In vielen europäischen Ländern, aber auch auf dem chinesischen Automarkt, befindet sich die Elektromobilität auf dem Vormarsch. Auch in Deutschland zeichnet sich eine Entwicklung hin zu höheren Anteilen an E-Fahrzeugen auf unseren Straßen ab. Im Fahrwasser dieses Prozesses muss der Ausbau einer geeigneten Ladeinfrastruktur vollzogen werden. Die steigende Ladekapazität hat dabei Auswirkungen auf die Stromnetze, welche die benötigte Energie zu jeder Zeit zur Verfügung stellen müssen. Auch die Betreiber der Stromübertragungsnetze beschäftigen sich daher intensiv mit den Folgen der Elektromobilität auf ihre Netze.

Der Zuwachs der E-Fahrzeugflotte wird im Netzentwicklungsplan unter Einbezug verschiedener Szenarien berücksichtigt

Der Ausbau der Elektromobilität wird in Zukunft einen wichtigen Einfluss auf die Stromnetze haben. Diese Entwicklung wird bereits im sogenannten Netzentwicklungsplan (NEP) der vier deutschen Übertragungsnetzbetreiber berücksichtigt. Die Elektromobilität trägt gemäß NEP 2030 wesentlich zu einem Anstieg der Stromnachfrage im Sektor Verkehr bis 2030 bei. Je nach Szenario wird dabei von einem Bedarf zwischen 2,5 TWh im Jahr (konservatives Szenario) und 15 TWh im Jahr (Innovationsszenario) ausgegangen. Wesentliche Treiber sind hier die Degression der Batteriepreise, der Ausbau der Infrastruktur sowie die zunehmende Nutzerakzeptanz. In Relation zur jährlichen Nettostromnachfrage von zukünftig rund 550 TWh pro Jahr liegt der Anteil der Elektromobilität dennoch auch im Maximalszenario bei unter 3 %. Der zusätzliche Verbrauch von Wärmepumpen wird im Vergleich dazu voraussichtlich deutlich stärker ins Gewicht fallen.
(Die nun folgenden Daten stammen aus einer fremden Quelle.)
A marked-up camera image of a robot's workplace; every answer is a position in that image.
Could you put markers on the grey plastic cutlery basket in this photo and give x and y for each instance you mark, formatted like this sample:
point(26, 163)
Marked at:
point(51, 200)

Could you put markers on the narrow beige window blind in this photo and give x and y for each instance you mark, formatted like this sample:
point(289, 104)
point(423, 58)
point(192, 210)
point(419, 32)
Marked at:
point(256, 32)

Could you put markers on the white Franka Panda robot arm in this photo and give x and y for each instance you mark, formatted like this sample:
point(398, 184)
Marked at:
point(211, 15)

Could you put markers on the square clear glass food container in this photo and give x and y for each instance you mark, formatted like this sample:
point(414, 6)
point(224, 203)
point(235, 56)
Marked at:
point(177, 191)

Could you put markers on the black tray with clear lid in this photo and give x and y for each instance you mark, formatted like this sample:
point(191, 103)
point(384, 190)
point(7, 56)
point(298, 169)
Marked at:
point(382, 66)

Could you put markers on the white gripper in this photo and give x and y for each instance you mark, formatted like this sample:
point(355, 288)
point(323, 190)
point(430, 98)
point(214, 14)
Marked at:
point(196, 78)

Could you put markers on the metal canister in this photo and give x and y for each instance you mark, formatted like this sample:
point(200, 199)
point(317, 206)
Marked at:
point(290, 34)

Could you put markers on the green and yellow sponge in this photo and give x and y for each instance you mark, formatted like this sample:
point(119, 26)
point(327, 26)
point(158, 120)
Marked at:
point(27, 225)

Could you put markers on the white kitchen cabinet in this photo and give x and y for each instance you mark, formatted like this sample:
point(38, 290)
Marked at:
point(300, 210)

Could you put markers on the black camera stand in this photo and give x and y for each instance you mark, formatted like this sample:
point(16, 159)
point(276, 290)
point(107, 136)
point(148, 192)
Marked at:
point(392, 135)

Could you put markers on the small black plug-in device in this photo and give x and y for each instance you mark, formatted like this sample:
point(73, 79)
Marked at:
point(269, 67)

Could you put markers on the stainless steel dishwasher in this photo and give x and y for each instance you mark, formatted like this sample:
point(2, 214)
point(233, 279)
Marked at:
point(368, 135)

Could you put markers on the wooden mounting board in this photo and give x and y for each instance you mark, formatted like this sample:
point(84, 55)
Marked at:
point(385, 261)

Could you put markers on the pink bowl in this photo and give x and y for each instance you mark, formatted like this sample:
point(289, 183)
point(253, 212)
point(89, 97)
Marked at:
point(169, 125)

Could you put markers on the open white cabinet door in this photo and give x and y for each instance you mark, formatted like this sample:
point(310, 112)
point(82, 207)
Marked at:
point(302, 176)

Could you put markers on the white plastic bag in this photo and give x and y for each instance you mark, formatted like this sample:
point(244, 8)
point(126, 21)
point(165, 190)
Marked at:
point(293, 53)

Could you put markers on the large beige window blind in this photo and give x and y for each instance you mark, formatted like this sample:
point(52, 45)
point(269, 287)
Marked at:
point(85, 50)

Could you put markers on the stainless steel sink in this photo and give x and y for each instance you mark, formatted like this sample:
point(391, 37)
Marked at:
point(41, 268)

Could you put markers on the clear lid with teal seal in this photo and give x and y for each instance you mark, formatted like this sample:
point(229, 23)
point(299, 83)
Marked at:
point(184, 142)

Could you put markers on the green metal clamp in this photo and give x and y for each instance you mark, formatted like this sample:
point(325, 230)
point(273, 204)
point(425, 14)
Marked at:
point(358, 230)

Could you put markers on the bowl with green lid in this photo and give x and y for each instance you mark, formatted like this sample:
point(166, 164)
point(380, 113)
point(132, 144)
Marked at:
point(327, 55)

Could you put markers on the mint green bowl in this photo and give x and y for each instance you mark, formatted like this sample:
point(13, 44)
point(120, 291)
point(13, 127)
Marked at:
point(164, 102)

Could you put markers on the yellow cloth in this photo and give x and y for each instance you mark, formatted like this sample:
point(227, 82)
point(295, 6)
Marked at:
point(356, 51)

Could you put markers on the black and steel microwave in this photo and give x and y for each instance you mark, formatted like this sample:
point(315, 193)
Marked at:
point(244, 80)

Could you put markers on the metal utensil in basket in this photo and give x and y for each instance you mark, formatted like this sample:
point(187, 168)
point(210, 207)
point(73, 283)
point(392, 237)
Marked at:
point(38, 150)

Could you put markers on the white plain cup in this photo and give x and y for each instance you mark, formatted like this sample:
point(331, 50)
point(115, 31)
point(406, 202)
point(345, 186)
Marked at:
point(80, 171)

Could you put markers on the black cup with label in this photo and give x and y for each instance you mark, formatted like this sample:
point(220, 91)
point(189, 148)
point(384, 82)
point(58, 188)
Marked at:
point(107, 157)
Zudem wird sich die Transformation im Verkehrssektor über mehrere Jahre hinziehen, die Übertragungsnetzbetreiber können sich somit auf notwendige Anpassungen vorbereiten.

Stromübertragungsnetz Tabelle 1: Elektromobilität im NEP der Übertragungsnetzbetreiber (Quelle: Fraunhofer ISI, NEP 2030: Entwicklung der regionalen Stromnachfrage und Lastprofile), * Annahme: tägliche Wiederaufladung des Tagesverbrauchs über ein Ladefenster von 3 Stunden
Tabelle 1: Elektromobilität im NEP der Übertragungsnetzbetreiber (Quelle: Fraunhofer ISI, NEP 2030: Entwicklung der regionalen Stromnachfrage und Lastprofile), * Annahme: tägliche Wiederaufladung des Tagesverbrauchs über ein Ladefenster von 3 Stunden

 

Während die Auswirkungen der durch Elektromobilität induzierten zusätzlichen Jahresenergiemenge auf das Übertragungsnetz bis zum Jahr 2030 eher marginal sind, werden andere Faktoren eine deutlich größere Rolle spielen:

Zum einen steigt die Stromnachfrage – auch für Elektromobilität – gerade in den Ballungsräumen im Süden und Westen Deutschlands überdurchschnittlich an. Auf diese Weise erhöht die Elektromobilität den Transportbedarf für die im Norden eingespeiste regenerativen Energie aus Windparks. Die Übertragungsnetzbetreiber berücksichtigen diese Entwicklung im NEP und ermitteln darin die Netzbaumaßnahmen, die diesen Transport ermöglichen. Jedoch könnte es vermehrt im Verteilnetz ohne intelligente Steuerung zu lokalen Netzengpässen kommen. Zum anderen wird die zusätzliche Last durch das Laden einen spürbaren Einfluss auf die Übertragungsnetze haben. Die angegebene Ladeleistung beruht dabei auf der Annahme eines kurzen Ladefensters und einer hohen Gleichzeitigkeit.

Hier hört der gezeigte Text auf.